Il nome di isola dell'Elefante può essere spiegato sia in riferimento al suo aspetto di testa di elefante, sia all'avvistamento di elefanti marini compiuto dal capitano George Powell nel 1821, uno dei primi ad aver visto l'isola.
Le dimensioni dell'isola sono approssimativamente 47 chilometri per 27, e la massima altezza sul livello del mare è raggiunta dal Pardo Ridge, di 852 metri. Località dal nome significativo sull'isola sono il Capo Yelcho, all'estremità nord-occidentale, il Capo Valentine, alla punta nord-orientale, il Capo Lookout, all'estremità meridionale, e la Punta Wild, una lingua di terra sulla costa settentrionale.
Avendo un clima polare data la sua vicinanza all'Antartide, l'isola non fornisce il sostentamento a nessun significativo genere di flora o fauna nativa, nonostante vi si possano trovare gruppi migratori di pinguini Papua e foche sulle sue spiagge. All'isola giungono anche i pinguini antartici al momento della riproduzione, e si possono vedere i loro nidi a centinaia sulla costa rocciosa.
La mancanza di un approdo per l'insicurezza e la pericolosità dei fondali e per la forza del vento e delle onde ha impedito lo stanziamento umano permanente, nonostante la posizione dell'isola sia molto favorevole al supporto delle attività di ricerca scientifica, pesca e caccia alla balena.
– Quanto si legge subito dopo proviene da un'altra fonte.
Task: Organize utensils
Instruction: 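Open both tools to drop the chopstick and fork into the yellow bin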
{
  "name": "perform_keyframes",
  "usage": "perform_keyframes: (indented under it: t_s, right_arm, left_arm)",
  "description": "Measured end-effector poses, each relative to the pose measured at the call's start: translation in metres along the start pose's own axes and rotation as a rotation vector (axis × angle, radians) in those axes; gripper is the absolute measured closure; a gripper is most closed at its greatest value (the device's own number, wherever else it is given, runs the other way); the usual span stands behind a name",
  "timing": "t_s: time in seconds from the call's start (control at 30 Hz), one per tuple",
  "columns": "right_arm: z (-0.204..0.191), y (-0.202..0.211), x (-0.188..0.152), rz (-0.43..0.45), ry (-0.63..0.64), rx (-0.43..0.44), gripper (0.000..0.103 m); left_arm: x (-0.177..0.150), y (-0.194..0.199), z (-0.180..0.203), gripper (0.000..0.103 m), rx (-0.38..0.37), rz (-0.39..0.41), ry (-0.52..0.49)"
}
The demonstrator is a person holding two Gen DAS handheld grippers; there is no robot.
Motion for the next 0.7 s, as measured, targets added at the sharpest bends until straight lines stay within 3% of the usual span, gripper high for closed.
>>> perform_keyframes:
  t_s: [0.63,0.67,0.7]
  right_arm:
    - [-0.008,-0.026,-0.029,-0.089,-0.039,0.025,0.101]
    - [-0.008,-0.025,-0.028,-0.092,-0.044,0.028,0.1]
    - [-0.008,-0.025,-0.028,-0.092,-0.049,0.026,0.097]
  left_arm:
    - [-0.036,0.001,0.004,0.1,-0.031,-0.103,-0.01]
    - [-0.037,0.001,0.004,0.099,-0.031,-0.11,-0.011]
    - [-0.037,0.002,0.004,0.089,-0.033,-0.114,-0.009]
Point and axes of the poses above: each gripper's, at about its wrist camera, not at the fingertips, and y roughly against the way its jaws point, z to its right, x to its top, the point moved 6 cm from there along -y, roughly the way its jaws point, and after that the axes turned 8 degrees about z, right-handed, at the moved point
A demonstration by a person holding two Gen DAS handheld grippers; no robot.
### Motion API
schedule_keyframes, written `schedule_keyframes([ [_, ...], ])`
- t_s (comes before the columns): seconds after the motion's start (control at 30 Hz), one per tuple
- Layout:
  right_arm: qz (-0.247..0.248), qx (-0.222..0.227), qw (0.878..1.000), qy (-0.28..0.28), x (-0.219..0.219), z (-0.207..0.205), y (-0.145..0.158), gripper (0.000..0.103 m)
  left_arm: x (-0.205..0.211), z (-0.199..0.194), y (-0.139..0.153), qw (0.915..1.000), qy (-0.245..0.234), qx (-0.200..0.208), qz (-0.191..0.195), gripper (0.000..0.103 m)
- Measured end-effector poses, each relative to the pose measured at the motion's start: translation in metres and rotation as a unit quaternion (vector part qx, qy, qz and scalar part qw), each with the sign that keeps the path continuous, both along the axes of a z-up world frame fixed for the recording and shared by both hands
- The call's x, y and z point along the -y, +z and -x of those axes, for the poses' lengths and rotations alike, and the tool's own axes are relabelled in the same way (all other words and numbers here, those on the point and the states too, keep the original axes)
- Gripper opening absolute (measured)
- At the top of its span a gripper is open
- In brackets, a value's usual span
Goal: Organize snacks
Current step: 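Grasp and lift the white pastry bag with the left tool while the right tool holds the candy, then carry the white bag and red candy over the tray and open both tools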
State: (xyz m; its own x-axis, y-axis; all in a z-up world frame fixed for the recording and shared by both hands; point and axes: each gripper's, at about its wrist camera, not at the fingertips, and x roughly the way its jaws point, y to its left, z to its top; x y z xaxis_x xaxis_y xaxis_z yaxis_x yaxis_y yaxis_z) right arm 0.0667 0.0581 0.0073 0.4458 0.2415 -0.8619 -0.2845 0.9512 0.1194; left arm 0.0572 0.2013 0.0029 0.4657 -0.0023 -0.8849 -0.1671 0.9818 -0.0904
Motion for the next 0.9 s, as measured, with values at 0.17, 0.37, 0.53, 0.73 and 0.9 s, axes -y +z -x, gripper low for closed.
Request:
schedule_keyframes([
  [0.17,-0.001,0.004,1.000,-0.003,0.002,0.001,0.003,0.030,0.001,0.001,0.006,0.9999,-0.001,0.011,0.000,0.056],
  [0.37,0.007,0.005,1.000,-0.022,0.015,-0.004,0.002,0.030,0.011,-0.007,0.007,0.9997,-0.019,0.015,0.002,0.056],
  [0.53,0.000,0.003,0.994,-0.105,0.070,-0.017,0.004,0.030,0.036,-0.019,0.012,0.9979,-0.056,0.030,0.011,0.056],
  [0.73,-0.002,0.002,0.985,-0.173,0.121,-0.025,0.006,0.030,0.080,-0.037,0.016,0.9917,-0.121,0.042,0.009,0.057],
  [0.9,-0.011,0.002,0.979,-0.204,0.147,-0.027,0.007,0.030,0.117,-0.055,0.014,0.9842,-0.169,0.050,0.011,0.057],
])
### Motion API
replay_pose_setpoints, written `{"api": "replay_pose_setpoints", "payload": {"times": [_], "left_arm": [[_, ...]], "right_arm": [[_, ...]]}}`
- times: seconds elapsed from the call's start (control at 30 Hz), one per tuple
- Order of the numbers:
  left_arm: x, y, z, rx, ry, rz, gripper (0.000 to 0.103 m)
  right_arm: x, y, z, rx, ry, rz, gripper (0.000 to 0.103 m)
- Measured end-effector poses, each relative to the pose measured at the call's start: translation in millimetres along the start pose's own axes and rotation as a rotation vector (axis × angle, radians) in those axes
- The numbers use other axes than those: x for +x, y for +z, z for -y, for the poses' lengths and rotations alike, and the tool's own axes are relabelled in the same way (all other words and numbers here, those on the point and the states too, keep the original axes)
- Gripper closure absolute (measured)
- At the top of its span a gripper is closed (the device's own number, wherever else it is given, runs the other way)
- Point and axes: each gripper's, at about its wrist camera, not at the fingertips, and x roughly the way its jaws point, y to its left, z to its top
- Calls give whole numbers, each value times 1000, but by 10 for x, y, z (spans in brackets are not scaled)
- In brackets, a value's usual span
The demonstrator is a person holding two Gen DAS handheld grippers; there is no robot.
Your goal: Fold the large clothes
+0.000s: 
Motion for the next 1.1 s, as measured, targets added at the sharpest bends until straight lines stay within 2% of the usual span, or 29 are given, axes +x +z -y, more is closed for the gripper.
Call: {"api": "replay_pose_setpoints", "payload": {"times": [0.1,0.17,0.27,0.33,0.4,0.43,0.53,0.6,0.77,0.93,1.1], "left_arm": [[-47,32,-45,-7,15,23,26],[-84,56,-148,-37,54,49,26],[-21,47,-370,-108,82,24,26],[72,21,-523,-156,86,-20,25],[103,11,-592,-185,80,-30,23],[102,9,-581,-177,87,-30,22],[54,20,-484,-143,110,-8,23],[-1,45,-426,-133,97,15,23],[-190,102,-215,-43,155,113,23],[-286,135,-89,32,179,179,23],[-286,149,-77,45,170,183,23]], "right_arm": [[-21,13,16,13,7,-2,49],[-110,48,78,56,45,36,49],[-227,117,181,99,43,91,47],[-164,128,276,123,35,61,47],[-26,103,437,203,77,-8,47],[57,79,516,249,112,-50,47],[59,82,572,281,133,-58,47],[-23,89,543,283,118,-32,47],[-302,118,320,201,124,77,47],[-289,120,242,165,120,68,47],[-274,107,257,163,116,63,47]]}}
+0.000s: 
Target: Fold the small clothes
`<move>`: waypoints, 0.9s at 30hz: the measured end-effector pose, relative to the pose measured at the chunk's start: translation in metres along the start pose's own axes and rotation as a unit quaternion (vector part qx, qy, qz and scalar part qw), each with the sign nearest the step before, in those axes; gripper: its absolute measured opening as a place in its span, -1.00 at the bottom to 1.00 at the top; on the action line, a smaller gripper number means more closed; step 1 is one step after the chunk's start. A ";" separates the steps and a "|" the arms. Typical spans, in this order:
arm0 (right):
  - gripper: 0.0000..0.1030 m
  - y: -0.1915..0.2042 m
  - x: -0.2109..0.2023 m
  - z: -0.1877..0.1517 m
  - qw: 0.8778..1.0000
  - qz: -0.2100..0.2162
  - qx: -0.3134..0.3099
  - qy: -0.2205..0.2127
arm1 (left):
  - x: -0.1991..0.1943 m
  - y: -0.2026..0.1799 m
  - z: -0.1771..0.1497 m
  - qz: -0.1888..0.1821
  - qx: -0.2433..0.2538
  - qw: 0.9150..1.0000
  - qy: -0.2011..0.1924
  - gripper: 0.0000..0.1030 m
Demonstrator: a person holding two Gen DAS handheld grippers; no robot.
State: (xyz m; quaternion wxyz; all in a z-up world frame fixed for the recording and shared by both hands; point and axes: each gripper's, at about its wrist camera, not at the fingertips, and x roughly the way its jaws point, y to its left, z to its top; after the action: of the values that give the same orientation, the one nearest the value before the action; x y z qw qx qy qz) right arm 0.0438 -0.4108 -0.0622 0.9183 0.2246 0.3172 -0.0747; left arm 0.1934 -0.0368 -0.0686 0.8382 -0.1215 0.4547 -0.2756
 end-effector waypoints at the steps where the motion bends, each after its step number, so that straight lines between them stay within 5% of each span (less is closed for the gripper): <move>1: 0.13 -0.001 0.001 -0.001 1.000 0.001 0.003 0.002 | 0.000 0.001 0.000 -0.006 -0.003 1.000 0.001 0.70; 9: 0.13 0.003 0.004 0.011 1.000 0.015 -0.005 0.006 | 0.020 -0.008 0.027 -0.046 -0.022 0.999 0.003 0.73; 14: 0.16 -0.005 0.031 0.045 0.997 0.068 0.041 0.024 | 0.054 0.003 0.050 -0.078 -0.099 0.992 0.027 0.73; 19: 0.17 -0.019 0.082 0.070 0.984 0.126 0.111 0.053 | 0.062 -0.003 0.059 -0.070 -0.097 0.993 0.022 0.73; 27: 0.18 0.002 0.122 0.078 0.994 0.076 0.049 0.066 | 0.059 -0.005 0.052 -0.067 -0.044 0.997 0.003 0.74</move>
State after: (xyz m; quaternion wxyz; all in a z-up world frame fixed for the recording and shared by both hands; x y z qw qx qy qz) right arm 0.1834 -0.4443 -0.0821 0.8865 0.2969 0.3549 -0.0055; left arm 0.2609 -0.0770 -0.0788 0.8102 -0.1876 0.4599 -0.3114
Dal 1985 al 1997 è stata operativa sull'isola un'installazione antartica estiva brasiliana, il Rifugio ingegner Wiltgen, e dall'anno successivo è attiva una nuova installazione estiva brasiliana, il Rifugio Emílio Goeldi.
L'isola dell'Elefante è assai famosa nella storia delle esplorazioni antartiche, essendo stata nel 1916 il rifugio dell'equipaggio dell'esploratore Ernest Shackleton in conseguenza dell'affondamento tra i ghiacci della loro nave Endurance. Shackleton lasciò sull'isola per più di quattro mesi il suo secondo, Frank Wild, al comando di 21 uomini, mentre il 24 aprile 1916 si dirigeva con altri cinque uomini verso la Georgia del Sud (distante 700 miglia marine, circa 1300 chilometri) attraversando l'Oceano Meridionale e navigando per quindici giorni fino a raggiungerla, nel tentativo di cercare soccorso per i suoi compagni. La lancia James Caird utilizzata per questa impresa (ripercorsa nel 2013 da Tim Jarvis) è visibile presso il Dulwich College di Londra.
Poiché l'isola non aveva alcun genere di rifugio naturale, gli uomini che vi rimasero bloccati costruirono una specie di capanna utilizzando le rimanenti due scialuppe capovolte e alcuni frammenti di vela. Essi composero anche i versi seguenti in segno di gratitudine verso Wild e la sua saggia guida:
(EN)
«My name is Frankie Wild-o.
Me hut's on Elephant Isle.
The wall's without a single brick
and the roof's without a tile.
Nevertheless I must confess,
by many and many a mile,
it's the most palatial dwelling place
you'll find on Elephant Isle.
It's the most palatial dwelling place
You'll find on Elephant Isle.»
(IT)
«Il mio nome è Frankie Wild-o.
La mia capanna è all'isola Elephant.
Il muro non ha neppure un mattone
e il tetto non ha tegole.
Tuttavia devo confessare,
per molte e molte miglia,
essa è la più splendida dimora
che troverai all'isola Elephant.
Essa è la più splendida dimora
che troverai all'isola Elephant.»
Finalmente, dopo tre tentativi andati a vuoto, Shackleton riuscì a tornare all'isola dell'Elefante con la nave Yelcho che proveniva da Punta Arenas, in Cile, comandata da Luis Pardo, e il 30 agosto 1916 portò in salvo l'intero equipaggio senza perdere neppure uno dei suoi uomini.